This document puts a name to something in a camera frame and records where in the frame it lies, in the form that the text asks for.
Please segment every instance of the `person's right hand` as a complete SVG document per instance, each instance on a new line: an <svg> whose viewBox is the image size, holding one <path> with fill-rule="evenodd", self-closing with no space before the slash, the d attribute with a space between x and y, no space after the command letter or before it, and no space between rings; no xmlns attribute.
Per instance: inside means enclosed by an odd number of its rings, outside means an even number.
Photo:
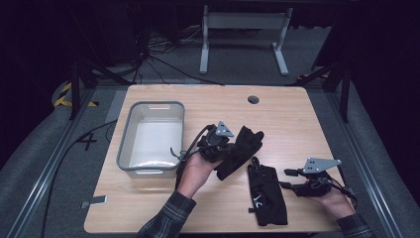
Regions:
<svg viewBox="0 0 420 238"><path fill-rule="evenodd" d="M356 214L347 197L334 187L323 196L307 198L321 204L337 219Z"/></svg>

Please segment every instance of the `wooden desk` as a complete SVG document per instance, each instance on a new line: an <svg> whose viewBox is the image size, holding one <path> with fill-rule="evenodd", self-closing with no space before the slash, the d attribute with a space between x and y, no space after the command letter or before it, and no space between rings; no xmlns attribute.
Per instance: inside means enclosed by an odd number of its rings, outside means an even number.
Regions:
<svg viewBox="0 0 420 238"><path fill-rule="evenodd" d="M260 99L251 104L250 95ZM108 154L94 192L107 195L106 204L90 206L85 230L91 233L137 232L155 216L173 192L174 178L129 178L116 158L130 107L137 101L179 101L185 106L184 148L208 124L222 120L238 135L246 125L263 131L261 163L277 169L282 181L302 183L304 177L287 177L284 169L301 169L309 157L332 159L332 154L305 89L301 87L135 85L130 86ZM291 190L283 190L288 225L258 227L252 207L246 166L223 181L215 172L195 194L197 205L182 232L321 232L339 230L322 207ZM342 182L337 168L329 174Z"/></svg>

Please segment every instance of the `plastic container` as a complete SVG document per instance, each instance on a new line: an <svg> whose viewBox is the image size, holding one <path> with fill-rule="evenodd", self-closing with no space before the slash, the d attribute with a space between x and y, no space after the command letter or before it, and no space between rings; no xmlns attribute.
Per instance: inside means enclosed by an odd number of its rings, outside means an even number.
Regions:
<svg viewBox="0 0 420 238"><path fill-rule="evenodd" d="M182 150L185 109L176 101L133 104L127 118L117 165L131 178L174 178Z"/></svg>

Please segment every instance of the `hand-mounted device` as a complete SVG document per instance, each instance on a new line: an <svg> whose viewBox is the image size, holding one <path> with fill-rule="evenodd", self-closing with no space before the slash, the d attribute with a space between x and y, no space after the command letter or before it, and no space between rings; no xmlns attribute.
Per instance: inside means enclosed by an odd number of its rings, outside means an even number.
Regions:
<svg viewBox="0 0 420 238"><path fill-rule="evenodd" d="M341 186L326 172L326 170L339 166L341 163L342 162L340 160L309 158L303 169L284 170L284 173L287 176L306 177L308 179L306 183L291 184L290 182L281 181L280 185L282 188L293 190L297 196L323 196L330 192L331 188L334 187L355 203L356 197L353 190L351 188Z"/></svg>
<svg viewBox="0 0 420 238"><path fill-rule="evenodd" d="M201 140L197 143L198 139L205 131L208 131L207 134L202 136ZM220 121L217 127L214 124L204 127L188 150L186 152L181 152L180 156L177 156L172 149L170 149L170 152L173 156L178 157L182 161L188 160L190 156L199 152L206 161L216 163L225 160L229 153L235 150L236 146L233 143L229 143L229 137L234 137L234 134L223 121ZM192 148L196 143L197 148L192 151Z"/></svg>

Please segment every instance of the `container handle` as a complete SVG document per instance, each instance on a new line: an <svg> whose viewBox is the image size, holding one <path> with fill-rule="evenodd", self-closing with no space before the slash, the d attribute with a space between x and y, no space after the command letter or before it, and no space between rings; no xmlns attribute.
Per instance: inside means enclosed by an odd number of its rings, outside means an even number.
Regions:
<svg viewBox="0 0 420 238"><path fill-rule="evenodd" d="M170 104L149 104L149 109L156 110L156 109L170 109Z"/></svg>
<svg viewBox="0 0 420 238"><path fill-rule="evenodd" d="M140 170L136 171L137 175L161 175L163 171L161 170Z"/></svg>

____________

ASSIGNED TASK –
Return the entries above exactly as they appear. Pictures should not be copied.

TASK RESPONSE –
This document puts a name to something in a camera frame and records where in the frame it lies, in the form that the text asks for.
Please segment every instance of the `person's right hand` as a complete SVG document per instance, each instance on a new line: an <svg> whose viewBox is the image size, holding one <path> with fill-rule="evenodd", self-closing with no space before the slash, the d attribute with a space between x and y, no space after the command letter or before it, and no space between rings; no xmlns attribute.
Per instance: inside means enclosed by an odd number of its rings, outside means an even number.
Photo:
Regions:
<svg viewBox="0 0 420 238"><path fill-rule="evenodd" d="M356 214L347 197L334 187L323 196L307 198L321 204L337 219Z"/></svg>

Please segment every instance of the `wooden desk` as a complete SVG document per instance, each instance on a new line: an <svg> whose viewBox is the image size, holding one <path> with fill-rule="evenodd", self-closing with no space before the slash, the d attribute with a space between x and y, no space after the command letter or before it, and no space between rings; no xmlns attribute.
Per instance: inside means enclosed by an odd number of its rings, outside means an even number.
Regions:
<svg viewBox="0 0 420 238"><path fill-rule="evenodd" d="M260 99L251 104L250 95ZM108 154L94 192L107 195L106 204L90 206L85 230L91 233L137 232L155 216L173 192L174 178L129 178L116 158L130 107L137 101L179 101L185 106L184 148L208 124L222 120L238 135L246 125L263 131L261 163L277 169L282 181L302 183L304 177L287 177L284 169L301 169L309 157L332 159L332 154L305 89L301 87L135 85L130 86ZM291 190L283 190L288 225L258 227L252 207L246 166L223 181L215 172L195 194L197 205L182 232L321 232L339 230L322 207ZM342 182L337 168L329 174Z"/></svg>

Please segment every instance of the `plastic container` as a complete SVG document per instance, each instance on a new line: an <svg> whose viewBox is the image size, holding one <path> with fill-rule="evenodd", self-closing with no space before the slash, the d attribute with a space between x and y, no space after the command letter or before it, and no space between rings; no xmlns attribute.
Per instance: inside means enclosed by an odd number of its rings, outside means an even number.
Regions:
<svg viewBox="0 0 420 238"><path fill-rule="evenodd" d="M182 150L185 109L176 101L133 104L127 118L117 165L131 178L174 178Z"/></svg>

Please segment every instance of the `hand-mounted device` as a complete SVG document per instance, each instance on a new line: an <svg> whose viewBox is the image size, holding one <path> with fill-rule="evenodd", self-closing with no space before the slash, the d attribute with a space between x and y, no space after the command letter or before it, and no space between rings; no xmlns attribute.
Per instance: inside means enclosed by an odd number of its rings, outside means an even number.
Regions:
<svg viewBox="0 0 420 238"><path fill-rule="evenodd" d="M341 186L326 172L326 170L339 166L341 163L342 162L340 160L309 158L303 169L284 170L284 173L287 176L306 177L308 179L306 183L291 184L290 182L281 181L280 185L282 188L293 190L297 196L323 196L330 192L331 188L334 187L355 203L356 197L353 190L351 188Z"/></svg>
<svg viewBox="0 0 420 238"><path fill-rule="evenodd" d="M201 140L197 143L198 139L205 131L208 131L207 134L202 136ZM220 121L217 127L214 124L204 127L188 150L186 152L181 152L180 156L177 156L172 149L170 149L170 152L173 156L178 157L182 161L188 160L190 156L199 152L206 161L216 163L225 160L229 153L235 150L236 146L233 143L229 143L229 137L234 137L234 134L223 121ZM192 148L196 143L197 148L192 151Z"/></svg>

Please segment every instance of the `container handle` as a complete SVG document per instance, each instance on a new line: an <svg> whose viewBox is the image size, holding one <path> with fill-rule="evenodd", self-closing with no space before the slash, the d attribute with a space between x and y, no space after the command letter or before it, and no space between rings; no xmlns attribute.
Per instance: inside means enclosed by an odd number of its rings, outside means an even number.
Regions:
<svg viewBox="0 0 420 238"><path fill-rule="evenodd" d="M170 104L149 104L149 109L156 110L156 109L170 109Z"/></svg>
<svg viewBox="0 0 420 238"><path fill-rule="evenodd" d="M140 170L136 171L137 175L161 175L163 171L161 170Z"/></svg>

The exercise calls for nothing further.